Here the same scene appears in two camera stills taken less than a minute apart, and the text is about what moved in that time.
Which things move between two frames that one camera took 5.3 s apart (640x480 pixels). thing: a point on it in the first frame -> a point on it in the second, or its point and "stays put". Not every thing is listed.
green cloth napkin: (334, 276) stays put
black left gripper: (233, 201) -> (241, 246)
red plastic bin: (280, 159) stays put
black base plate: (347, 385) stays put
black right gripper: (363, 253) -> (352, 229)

### EXERCISE AIM
Extract exactly the lines between the line containing "red plastic bin: (280, 159) stays put" and the end of the data, including both.

### SOLUTION TO THIS PROBLEM
red plastic bin: (280, 159) stays put
black base plate: (347, 385) stays put
black right gripper: (363, 253) -> (352, 229)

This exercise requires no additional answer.